■ **Exercise details**
Once the line containing "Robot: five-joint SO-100" is found in the records below, return it and each following line exactly, up to and including the line containing "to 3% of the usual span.", and nothing else.

Data records:
Start of Block
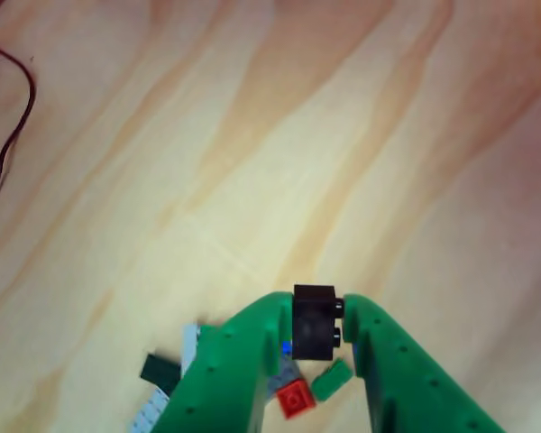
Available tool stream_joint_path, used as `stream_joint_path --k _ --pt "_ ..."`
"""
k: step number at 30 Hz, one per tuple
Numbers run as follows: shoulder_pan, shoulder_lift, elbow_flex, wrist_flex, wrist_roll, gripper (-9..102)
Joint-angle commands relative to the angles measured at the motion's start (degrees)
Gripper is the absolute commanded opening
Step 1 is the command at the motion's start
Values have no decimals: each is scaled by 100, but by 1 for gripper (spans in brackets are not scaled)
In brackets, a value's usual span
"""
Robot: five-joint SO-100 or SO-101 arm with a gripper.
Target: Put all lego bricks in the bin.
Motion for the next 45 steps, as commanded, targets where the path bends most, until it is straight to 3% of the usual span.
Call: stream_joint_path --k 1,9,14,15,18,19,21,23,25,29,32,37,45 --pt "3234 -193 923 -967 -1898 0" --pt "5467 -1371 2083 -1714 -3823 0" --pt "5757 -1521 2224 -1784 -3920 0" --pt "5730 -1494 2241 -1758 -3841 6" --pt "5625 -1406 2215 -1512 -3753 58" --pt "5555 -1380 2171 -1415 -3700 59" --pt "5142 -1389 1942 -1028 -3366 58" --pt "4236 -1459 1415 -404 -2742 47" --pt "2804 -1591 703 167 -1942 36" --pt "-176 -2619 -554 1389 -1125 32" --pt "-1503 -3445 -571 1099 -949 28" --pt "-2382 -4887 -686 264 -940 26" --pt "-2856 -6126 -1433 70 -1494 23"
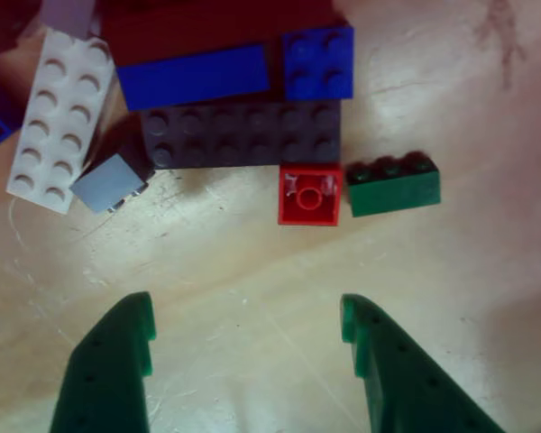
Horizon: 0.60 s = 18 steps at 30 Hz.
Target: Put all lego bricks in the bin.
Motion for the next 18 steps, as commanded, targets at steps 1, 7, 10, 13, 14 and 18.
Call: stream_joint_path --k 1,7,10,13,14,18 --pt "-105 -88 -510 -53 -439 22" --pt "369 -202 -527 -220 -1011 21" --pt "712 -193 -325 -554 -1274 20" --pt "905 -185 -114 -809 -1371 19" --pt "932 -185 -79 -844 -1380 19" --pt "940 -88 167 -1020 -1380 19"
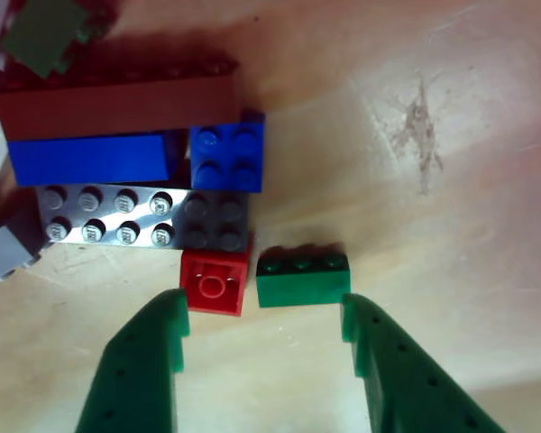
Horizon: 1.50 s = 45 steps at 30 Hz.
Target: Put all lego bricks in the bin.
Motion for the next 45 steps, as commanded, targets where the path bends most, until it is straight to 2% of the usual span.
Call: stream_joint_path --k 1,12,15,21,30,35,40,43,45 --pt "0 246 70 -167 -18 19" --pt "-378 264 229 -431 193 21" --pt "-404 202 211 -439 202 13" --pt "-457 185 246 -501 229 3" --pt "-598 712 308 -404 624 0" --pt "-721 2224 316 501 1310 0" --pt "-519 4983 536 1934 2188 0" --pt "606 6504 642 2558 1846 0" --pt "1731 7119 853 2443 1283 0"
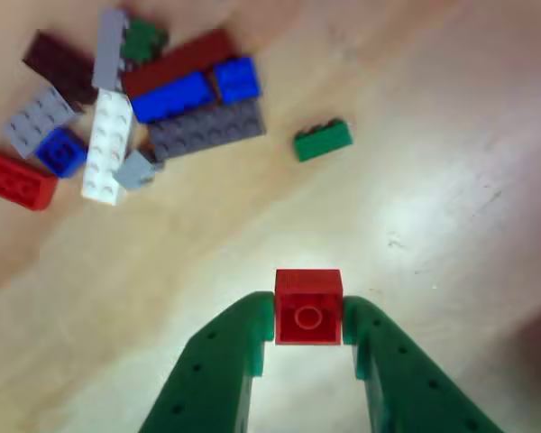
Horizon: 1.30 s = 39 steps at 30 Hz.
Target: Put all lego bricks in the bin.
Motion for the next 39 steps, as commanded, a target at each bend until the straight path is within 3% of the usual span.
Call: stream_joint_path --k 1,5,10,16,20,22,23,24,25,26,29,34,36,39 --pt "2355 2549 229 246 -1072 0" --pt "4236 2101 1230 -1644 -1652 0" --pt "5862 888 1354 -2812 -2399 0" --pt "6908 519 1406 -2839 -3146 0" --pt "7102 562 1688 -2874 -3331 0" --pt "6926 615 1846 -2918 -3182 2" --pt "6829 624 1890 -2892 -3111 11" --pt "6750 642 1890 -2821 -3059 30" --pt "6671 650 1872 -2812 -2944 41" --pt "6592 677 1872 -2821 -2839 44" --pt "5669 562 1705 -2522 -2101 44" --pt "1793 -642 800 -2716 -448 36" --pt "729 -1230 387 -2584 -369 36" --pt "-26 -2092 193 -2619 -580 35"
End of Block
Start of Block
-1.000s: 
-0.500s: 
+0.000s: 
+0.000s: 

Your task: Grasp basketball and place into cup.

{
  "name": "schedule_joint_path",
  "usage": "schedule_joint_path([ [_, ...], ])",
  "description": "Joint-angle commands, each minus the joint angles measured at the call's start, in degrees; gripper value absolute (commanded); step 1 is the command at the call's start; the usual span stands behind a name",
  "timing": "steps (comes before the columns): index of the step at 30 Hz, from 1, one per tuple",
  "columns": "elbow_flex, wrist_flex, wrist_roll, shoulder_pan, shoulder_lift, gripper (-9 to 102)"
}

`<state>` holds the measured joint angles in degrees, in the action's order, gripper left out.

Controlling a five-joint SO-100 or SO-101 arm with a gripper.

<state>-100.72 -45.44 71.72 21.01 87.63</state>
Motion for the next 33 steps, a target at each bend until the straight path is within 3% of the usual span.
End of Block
■ **Expected output**
Robot: five-joint SO-100 or SO-101 arm with a gripper.
Target: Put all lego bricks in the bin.
Motion for the next 45 steps, as commanded, targets where the path bends most, until it is straight to 3% of the usual span.

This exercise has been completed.